En el momento en el que -supongo que con cara de turista- estaba leyendo el texto de la placa se me acercó una persona que me dijo que era venezolano, me comentó que no conocía la ciudad y me hizo una pregunta -que no recuerdo-. Simultáneamente se acercó otra persona, quien, con voz firme, nos dijo a ambos: “soy agente de policía y quiero ver sus documentos y el dinero que traen”. El supuesto venezolano sacó su cartera y se la entregó. El agente se alejó -yo estaba como paralizado- y regresó en menos de un minuto. “Todo está en orden, no hay problema”. ¿Y usted? me dijo. Automáticamente le puse el pasaporte y los setecientos dólares en la palma de su mano, pero una voz interior me hizo reaccionar, y en un rosario atropellado -en voz alta- le dije “un momento, yo soy diplomático guatemalteco y exijo que llamen a mis autoridades”, simultáneamente a mis palabras retiré el dinero y el pasaporte. En ese momento apareció una cuarta persona que se dirigió al agente y le preguntó “¿qué pasa agente?, ¿qué sucede?”. Este le contestó, “aquí el señor dice que es diplomático guatemalteco”, “está bien, déjelo” fue la expresión de quien aparentaba ser el superior. Una señora pasó a nuestro lado y murmulló “estos agentes siempre fastidiando a las personas”. Todos se alejan. El supuesto venezolano insiste en conversar conmigo. Un insulto salió de mis labios, y comienzo a caminar -mis piernas temblaban-
Dos cuadras adelante encuentro a dos policías uniformados, con mucho nerviosismo, con voz encontrecortada les narro lo que me acaba de suceder. “Vamos a buscarlos” me dicen -regresamos al lugar en donde está la placa-. Ya no les encontramos. Les agradezco a los agentes su apoyo e ingreso a un café. Saco el dinero de la bolsa del pantalón -lugar en el que lo puse casi sin darme cuenta- y lo cuento -descubro que me falta un billete de cien dólares-. Fue menos de un instante en que el supuesto agente colombiano tuvo el dinero, porque al momento de casi ponerlo en su mano lo retiré, pero fue suficiente para que el dinero desapareciera. Durante varios días -ya en Guatemala- el suceso -como si fuese una obra de teatro- se me representó en cámara lenta.
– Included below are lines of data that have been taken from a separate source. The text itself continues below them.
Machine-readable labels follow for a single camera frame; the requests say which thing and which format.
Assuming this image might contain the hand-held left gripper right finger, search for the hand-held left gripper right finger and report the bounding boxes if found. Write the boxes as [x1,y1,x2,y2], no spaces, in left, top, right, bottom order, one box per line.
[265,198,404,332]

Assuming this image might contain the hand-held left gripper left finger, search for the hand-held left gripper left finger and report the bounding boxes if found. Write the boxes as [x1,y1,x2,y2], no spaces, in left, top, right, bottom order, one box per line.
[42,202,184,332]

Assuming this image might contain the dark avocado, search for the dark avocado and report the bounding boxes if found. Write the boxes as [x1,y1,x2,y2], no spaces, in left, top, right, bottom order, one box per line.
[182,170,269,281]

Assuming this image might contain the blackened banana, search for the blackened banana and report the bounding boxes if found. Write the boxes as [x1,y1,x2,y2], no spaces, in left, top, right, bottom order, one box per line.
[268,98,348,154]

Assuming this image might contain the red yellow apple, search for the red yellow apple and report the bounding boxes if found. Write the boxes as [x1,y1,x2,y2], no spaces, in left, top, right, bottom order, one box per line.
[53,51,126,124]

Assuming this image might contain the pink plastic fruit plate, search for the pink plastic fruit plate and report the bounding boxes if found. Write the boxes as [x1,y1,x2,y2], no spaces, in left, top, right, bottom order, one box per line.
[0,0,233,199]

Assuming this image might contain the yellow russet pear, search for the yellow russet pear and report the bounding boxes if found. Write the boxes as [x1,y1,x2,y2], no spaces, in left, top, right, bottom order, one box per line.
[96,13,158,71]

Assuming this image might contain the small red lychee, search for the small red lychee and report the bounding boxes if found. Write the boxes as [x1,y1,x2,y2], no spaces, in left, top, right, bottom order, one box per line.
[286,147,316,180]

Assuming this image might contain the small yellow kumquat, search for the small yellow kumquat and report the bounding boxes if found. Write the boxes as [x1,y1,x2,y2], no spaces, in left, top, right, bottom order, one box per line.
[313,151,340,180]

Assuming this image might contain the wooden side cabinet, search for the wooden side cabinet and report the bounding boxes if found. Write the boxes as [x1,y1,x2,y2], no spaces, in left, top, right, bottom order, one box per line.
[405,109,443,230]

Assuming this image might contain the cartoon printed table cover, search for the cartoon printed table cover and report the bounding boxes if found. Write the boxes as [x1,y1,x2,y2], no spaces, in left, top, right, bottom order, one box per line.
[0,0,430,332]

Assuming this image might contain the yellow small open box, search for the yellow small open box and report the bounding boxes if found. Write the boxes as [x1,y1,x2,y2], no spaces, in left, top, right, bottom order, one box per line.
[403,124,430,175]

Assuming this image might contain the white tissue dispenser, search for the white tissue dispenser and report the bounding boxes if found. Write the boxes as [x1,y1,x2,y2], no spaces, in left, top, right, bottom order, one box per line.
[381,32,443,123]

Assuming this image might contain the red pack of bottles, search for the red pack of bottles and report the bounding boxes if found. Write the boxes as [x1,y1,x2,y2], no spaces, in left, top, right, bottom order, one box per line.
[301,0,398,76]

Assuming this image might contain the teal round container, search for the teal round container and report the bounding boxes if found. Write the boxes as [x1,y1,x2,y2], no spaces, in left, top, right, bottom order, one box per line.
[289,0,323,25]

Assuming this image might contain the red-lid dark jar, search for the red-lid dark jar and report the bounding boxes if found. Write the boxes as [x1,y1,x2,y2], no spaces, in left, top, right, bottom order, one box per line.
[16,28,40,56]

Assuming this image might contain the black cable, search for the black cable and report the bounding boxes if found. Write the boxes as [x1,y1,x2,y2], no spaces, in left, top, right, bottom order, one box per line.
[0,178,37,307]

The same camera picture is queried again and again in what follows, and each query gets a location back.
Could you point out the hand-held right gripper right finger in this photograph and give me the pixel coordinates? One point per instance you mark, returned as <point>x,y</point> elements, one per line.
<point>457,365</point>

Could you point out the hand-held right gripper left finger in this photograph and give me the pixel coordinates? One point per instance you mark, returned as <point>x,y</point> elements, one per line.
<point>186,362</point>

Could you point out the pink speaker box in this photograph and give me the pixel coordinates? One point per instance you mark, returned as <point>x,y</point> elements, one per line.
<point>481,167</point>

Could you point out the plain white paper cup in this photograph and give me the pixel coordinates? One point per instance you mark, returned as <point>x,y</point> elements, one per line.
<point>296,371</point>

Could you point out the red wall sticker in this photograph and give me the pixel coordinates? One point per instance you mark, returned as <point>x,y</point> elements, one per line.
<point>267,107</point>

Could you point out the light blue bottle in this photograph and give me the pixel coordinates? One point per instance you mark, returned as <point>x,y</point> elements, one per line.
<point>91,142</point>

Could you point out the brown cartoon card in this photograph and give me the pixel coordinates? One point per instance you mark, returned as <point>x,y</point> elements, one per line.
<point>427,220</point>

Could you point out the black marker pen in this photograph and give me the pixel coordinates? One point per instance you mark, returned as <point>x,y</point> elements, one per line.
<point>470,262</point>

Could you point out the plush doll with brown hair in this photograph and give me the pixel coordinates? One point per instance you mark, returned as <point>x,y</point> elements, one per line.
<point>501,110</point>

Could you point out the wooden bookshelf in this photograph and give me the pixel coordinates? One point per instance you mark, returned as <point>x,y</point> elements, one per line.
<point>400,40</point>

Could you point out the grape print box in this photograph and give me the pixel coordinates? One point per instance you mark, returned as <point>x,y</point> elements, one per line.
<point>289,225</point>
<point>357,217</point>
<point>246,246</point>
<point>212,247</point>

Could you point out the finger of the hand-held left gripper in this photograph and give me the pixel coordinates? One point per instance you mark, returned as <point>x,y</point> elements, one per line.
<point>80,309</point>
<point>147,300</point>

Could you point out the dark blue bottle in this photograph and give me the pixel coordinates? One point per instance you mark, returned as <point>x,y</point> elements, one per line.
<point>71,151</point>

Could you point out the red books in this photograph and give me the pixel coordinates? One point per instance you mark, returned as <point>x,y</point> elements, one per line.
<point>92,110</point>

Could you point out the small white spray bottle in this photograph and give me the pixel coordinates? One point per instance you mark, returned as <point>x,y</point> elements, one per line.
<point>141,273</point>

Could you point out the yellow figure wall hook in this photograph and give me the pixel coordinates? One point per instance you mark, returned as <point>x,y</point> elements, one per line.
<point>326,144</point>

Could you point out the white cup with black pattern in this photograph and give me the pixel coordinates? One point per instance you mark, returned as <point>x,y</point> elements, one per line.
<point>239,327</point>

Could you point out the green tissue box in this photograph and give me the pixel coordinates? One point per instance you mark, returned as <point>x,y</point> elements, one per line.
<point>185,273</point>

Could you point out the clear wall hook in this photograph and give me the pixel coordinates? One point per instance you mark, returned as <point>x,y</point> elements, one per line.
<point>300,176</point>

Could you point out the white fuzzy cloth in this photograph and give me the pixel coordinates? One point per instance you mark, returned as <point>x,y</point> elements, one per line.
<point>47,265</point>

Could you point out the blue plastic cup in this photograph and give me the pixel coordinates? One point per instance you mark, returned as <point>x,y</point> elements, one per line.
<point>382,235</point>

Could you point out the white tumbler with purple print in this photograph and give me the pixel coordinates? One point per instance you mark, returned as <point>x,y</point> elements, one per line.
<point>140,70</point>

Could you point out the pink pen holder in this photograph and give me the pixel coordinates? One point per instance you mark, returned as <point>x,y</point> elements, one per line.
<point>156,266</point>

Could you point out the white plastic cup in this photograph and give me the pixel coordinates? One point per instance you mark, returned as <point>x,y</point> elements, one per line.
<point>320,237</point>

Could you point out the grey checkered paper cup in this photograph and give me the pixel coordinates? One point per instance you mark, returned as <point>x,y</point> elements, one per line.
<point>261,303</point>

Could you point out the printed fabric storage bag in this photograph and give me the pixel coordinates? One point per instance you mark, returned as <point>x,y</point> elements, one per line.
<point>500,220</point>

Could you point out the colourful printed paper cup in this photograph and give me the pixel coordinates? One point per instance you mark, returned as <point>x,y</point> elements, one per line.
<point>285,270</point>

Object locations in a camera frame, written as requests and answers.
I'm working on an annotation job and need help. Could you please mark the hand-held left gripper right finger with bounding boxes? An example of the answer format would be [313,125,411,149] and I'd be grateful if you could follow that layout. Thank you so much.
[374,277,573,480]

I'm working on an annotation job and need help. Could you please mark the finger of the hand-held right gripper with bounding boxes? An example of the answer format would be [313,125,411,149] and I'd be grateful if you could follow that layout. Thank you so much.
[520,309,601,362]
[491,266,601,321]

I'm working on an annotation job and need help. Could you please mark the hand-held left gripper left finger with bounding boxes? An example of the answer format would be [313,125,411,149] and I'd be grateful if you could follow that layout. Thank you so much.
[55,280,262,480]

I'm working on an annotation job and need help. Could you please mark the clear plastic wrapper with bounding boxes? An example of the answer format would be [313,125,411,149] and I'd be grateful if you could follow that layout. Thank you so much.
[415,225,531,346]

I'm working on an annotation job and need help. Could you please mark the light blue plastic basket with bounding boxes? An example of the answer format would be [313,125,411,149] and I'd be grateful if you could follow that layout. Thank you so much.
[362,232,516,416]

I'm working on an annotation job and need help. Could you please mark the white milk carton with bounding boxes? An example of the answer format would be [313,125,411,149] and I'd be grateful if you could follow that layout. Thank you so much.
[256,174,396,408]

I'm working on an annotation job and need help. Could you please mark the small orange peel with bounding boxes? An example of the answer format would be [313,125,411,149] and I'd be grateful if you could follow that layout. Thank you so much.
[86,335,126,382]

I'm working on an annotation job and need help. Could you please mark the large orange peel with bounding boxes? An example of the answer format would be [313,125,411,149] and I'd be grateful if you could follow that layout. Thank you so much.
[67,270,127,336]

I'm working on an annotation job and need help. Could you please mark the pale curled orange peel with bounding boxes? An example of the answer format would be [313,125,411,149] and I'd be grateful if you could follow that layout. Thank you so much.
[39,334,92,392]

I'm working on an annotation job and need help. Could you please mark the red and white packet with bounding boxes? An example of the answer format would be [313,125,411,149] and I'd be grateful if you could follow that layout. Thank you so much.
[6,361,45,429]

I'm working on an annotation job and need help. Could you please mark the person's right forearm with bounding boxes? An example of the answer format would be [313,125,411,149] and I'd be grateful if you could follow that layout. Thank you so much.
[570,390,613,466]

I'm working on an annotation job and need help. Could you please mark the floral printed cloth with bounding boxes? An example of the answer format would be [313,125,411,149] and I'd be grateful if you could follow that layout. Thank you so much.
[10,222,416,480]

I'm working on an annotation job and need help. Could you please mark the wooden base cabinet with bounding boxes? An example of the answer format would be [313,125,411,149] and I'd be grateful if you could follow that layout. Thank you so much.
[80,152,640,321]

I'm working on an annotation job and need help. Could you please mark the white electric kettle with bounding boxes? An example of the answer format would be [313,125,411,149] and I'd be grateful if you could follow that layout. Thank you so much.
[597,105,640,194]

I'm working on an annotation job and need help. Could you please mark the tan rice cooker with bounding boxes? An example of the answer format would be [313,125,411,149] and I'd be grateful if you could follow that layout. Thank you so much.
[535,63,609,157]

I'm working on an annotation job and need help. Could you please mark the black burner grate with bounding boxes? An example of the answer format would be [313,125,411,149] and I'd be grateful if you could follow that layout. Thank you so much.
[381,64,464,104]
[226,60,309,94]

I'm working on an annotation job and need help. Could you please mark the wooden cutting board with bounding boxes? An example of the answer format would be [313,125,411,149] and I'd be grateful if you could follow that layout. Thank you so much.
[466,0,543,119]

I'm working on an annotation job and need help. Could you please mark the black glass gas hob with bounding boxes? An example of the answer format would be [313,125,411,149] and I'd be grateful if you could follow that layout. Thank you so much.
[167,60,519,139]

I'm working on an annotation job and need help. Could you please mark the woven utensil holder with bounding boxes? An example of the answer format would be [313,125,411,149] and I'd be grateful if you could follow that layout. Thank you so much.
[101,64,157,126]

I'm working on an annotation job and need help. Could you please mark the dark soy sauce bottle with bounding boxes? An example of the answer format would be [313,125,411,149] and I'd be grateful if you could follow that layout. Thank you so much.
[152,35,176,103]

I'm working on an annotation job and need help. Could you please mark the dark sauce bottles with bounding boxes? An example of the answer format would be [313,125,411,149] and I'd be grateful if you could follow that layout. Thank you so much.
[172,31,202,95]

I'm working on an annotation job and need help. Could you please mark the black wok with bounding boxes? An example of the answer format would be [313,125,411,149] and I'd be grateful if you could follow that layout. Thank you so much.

Durante años he viajado- en distintas ocasiones- a Colombia, la mayoría de las veces por reuniones de CERLALC. Tengo excelentes amigos y amigas en Bogotá. Y el mejor concepto de ellos.
En cada ocasión de mis visitas a la capital de Colombia las comparo con la llegada y la estadía de García Márquez en la misma, cuando fue adolescente y joven -narrada en el libro de memorias indicado al inicio de ese relato- cuando después de viajar en barco por el río Magdalena, encontró una ciudad fría y recoleta, muy distinta a lo que es ahora. Trato de recorrer las mismas calles y visitar los mismos lugares. Es un ejercicio de memoria.
Recordé el incidente en el que fui uno de los protagonistas después de ver -la semana pasada, en televisión un programa dedicado a García Márquez, en el que participaron algunos de sus amigos personales. Uno de ellos habló de lo supersticioso que era el autor, y de las veces que tuvo premoniciones. Y a pesar de que cuando me sucedió el hecho narrado este me pareció normal -similar a lo que pasa en cualquiera de los países de Latinoamérica- reflexioné “que como mi visita al lugar donde asesinaron a Eleazar Gaitán fue provocado por Gabo” y me pregunté “¿no sería de éste -a pesar de que entonces estaba vivo- la voz interior que me hizo reaccionar a tiempo?”